Café Procope sketched in 1743

The first coffeehouse opened in Paris in 1672 and then perhaps the city's most famous coffeehouse, Café Procope, opened in 1686 (sketched at right in 1743). It was a popular meeting place during the French Enlightenment, arguably the birthplace of the encyclopedia and is still open today.

Interestingly, coffee wasn't popular at first with everyone in Europe. Some called it the "bitter invention of Satan," and the clergy in Venice condemned it. Pope Clement VIII was asked to intervene and, finding it to his liking, gave coffee Papal approval.

Customs of the day did not always approve of women in coffeehouses. Women were banned from many of these early European coffeehouses, particularly in England and France. Germany, however, did allow women to frequent them.

Coffee Reaches the Americas

The Dutch were also the ones who brought coffee across the Atlantic to Central and South America, first to the Dutch colony of Surinam in 1718, then to French Guyana and then to Brazil. In 1730, the British introduced coffee to Jamaica, which today produces the world's most expensive coffee in the island country's Blue Mountains.

A hundred years later Brazil became the world's largest coffee producer, generating some 600,000 bags a year. Cuba, Java and Haiti had also become major producers, and world production climbed to 2.5 million bags a year. Production continued to spread in the Americas, reaching Guatemala, Mexico, El Salvador and Colombia, which greatly benefited by the opening of the Panama Canal in 1914. The Canal permitted coffee to be exported for the first time from the country's previously unreachable Pacific Coast.

The Green Dragon Tavern in Boston

Image: Wikimedia Commons

The Green Dragon Tavern in Boston, Mass. The Green Dragon, also a coffeehouse, was where the 1773 dumping of tea into Boston Harbor was planned.

Coffee in North America

The first coffeehouses in the New World appeared in the mid-1600s in New York, Philadelphia, Boston and other towns of the British colonies. Even so, tea was the preferred drink. That changed forever when the colonists revolted against King George in 1773 by dumping tea into Boston Harbor during the Boston Tea Party, which was planned in a coffeehouse, the Green Dragon. Both the New York Stock Exchange and the Bank of New York started in coffeehouses in what is today known as Wall Street.

The arrival of the 20th century brought political turmoil and social upheaval but also a steadily increasing demand for coffee in the United States. By 1946, annual per capita consumption was 19.8 pounds, twice the amount it had been in 1900. With the process of decolonization that began in the years after the Second World War, production spread to many newly independent nations in Africa, notably Uganda, Kenya, Rwanda and Burundi, which found themselves in varying degrees dependent on coffee export revenue.
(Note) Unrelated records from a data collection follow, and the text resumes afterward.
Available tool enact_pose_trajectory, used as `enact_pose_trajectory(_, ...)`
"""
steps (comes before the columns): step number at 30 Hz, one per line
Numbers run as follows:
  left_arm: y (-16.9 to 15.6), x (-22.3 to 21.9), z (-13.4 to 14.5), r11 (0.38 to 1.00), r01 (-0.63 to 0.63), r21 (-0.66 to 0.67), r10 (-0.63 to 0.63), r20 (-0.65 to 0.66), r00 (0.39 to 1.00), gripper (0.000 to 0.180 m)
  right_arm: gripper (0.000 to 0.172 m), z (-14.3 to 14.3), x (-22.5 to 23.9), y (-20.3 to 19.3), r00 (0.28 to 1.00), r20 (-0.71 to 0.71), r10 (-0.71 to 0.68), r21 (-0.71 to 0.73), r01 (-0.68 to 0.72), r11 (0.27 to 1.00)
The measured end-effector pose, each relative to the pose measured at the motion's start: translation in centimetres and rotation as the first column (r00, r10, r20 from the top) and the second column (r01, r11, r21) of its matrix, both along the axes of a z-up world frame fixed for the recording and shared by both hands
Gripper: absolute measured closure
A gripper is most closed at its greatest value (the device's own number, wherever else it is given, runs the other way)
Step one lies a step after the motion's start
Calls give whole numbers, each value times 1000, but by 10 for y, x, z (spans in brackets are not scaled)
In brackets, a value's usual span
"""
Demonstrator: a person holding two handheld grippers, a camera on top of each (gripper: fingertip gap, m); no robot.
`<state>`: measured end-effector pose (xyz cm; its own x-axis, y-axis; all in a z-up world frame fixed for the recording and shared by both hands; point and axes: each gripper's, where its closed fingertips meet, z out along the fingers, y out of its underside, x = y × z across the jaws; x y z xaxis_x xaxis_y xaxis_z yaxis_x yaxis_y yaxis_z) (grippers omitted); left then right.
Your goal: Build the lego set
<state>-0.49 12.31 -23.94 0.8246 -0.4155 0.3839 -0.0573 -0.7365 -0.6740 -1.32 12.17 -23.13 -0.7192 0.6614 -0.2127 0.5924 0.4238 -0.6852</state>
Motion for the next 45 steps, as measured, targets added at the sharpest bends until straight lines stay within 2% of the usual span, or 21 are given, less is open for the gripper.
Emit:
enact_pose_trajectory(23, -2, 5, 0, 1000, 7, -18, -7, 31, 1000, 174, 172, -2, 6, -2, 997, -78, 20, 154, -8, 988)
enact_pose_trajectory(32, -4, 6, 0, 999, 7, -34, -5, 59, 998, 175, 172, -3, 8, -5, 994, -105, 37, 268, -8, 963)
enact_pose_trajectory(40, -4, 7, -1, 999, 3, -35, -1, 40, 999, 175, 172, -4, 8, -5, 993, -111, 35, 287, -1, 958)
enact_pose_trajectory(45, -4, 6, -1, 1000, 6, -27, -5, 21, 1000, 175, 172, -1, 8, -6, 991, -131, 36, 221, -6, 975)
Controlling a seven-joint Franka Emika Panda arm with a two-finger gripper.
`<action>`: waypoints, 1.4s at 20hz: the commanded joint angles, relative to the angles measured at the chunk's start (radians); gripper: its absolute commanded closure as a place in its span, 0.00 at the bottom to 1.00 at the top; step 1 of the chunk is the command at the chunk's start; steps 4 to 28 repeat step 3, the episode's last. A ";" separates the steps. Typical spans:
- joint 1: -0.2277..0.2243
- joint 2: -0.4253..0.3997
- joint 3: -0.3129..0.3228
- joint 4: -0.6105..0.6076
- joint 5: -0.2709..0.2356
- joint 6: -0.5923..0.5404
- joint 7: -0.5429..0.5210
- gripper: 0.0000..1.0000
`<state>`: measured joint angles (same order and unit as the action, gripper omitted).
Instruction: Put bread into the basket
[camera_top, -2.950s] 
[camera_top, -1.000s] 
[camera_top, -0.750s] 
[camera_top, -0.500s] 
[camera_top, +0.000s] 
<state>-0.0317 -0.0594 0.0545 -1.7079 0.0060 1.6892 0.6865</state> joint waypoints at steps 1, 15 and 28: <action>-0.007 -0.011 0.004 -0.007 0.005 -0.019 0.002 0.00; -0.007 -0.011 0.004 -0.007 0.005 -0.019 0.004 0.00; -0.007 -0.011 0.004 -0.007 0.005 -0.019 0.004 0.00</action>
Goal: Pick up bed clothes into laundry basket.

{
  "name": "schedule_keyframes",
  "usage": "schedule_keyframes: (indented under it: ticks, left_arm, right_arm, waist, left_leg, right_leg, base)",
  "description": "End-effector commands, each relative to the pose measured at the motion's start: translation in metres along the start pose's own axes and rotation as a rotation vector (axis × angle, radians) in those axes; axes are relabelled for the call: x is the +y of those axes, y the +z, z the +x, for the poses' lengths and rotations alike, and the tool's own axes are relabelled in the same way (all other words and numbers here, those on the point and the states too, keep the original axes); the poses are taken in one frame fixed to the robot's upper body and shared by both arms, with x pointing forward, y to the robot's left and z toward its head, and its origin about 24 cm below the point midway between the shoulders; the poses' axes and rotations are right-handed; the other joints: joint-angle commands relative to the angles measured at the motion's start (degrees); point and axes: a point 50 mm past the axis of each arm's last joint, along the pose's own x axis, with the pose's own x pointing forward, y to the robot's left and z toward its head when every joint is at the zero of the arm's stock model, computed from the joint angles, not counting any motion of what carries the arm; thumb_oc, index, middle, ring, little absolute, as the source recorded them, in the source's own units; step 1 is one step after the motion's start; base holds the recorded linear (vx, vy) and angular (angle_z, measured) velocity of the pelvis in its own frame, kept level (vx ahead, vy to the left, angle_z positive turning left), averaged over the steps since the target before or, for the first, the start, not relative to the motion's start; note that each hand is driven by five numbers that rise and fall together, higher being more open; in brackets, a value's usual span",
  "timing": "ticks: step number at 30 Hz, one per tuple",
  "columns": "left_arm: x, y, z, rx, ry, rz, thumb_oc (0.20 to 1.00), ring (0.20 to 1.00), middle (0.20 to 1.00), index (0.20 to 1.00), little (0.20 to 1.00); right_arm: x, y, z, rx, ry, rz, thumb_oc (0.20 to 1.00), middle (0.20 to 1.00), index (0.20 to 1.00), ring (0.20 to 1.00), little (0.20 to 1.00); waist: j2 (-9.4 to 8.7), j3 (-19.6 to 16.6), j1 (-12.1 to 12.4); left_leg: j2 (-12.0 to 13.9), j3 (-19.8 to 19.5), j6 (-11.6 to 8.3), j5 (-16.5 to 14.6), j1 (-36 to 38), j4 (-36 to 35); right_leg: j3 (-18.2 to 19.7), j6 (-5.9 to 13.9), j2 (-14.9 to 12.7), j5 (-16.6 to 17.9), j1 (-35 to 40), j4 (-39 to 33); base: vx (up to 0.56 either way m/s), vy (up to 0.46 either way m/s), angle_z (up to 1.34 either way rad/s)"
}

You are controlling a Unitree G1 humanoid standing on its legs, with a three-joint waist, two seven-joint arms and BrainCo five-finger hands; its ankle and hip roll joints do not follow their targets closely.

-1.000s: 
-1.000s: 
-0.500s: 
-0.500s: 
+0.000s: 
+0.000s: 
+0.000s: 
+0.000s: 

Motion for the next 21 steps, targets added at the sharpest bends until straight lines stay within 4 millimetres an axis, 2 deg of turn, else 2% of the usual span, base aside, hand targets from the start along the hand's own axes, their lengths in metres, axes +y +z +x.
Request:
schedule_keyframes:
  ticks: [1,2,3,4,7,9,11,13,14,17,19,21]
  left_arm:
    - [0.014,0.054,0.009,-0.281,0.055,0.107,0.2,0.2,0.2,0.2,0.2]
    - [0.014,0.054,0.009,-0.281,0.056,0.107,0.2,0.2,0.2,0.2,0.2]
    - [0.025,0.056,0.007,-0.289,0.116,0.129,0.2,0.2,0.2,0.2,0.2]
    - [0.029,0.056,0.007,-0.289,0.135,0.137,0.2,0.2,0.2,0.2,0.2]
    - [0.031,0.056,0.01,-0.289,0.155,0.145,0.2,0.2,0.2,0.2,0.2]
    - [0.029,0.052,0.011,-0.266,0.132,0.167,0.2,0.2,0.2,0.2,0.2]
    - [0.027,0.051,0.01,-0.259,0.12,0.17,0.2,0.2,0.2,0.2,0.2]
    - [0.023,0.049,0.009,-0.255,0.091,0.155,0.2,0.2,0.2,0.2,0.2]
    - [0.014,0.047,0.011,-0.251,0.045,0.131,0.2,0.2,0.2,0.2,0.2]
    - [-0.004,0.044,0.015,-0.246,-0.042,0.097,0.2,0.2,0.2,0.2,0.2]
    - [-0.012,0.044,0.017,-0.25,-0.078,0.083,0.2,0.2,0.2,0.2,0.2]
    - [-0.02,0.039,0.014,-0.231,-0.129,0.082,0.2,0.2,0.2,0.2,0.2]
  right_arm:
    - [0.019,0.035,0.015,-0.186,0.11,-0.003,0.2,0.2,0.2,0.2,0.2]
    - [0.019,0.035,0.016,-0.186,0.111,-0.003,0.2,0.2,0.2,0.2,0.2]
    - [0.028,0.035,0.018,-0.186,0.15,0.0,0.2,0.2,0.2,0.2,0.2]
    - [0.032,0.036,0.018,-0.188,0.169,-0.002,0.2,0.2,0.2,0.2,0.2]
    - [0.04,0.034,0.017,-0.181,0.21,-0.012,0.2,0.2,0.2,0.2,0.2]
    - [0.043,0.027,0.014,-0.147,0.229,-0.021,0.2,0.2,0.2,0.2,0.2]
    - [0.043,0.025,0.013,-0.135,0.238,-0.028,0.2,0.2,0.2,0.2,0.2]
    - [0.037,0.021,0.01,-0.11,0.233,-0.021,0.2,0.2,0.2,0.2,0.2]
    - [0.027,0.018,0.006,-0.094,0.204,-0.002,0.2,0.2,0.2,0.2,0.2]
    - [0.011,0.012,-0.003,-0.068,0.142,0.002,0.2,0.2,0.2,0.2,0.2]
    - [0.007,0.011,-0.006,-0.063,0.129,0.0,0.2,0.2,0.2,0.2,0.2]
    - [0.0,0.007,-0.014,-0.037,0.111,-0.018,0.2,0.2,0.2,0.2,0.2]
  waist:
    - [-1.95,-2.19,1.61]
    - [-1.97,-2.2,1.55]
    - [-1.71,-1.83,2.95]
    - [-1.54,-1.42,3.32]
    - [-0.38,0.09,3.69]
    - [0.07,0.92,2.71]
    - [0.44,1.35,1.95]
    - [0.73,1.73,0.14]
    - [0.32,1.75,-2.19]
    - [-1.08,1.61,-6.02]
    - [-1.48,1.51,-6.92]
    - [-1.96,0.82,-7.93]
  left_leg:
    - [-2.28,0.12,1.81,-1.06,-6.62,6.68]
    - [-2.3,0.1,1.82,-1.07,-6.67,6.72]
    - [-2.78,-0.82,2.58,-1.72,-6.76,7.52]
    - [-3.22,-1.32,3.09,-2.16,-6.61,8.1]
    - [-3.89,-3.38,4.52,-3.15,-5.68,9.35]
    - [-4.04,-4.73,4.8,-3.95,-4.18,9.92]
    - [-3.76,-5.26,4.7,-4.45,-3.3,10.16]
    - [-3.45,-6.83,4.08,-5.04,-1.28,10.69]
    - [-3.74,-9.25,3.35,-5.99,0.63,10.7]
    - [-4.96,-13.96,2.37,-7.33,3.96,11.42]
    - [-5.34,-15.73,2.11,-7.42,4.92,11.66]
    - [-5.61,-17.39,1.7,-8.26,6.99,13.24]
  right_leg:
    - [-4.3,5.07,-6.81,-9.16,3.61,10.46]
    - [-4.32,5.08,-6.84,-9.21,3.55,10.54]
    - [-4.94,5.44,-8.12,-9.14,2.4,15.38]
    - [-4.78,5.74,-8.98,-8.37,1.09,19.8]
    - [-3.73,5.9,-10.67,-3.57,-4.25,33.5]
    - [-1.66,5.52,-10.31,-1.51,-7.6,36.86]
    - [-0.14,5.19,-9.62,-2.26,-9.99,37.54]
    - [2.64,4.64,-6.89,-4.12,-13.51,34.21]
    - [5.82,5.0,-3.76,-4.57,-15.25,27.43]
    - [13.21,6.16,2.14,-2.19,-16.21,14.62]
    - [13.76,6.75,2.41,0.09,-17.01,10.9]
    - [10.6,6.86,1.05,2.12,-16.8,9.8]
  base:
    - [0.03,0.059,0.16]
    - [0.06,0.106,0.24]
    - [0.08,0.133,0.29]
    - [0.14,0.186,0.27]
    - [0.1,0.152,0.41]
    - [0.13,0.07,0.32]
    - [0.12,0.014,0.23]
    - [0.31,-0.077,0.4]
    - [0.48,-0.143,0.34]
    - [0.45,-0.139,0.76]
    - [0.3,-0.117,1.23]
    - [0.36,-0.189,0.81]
From the 1950s onward, a revival in American folk music increased the popularity of coffee shops. Thanks to Italian immigrants, coffee shops were already popular in the Italian communities in major U.S. cities, notably Little Italy and Greenwich Village in New York, North End in Boston and North Beach in San Francisco.

It is America's wettest city, though, that can claim to have started America's most recent love affair with coffee. Starbucks began with a single storefront in 1971 in the city's sprawling Pike Place Market on Puget Sound. The name was inspired by the novel "Moby-Dick" to evoke the romance of the high seas and the seafaring tradition of the early coffee traders. Howard Schultz, chairman, president and chief executive officer, purchased the company in 1987 with a vision of spreading the experience of Italian coffee bars and the romance of the coffee experience across America.

Coffee in a coffee mug that reads 'Coffee'

Value of Coffee Today

The United States is the world's largest coffee consumer. That's saying something, considering the global consumption is close to 1.6 billion cups a day, according to Food Industry News.

The industry group also reports that Americans spend in excess of $40 billion a year on coffee. Not to worry, though, says the National Coffee Association. A cup of coffee brewed at home costs less than a dime, which they say is a better value, according to the group, than soft drinks (13 cents), milk (16 cents), bottled water (25 cents), beer (44 cents), orange juice (79 cents) and table wines ($1.30).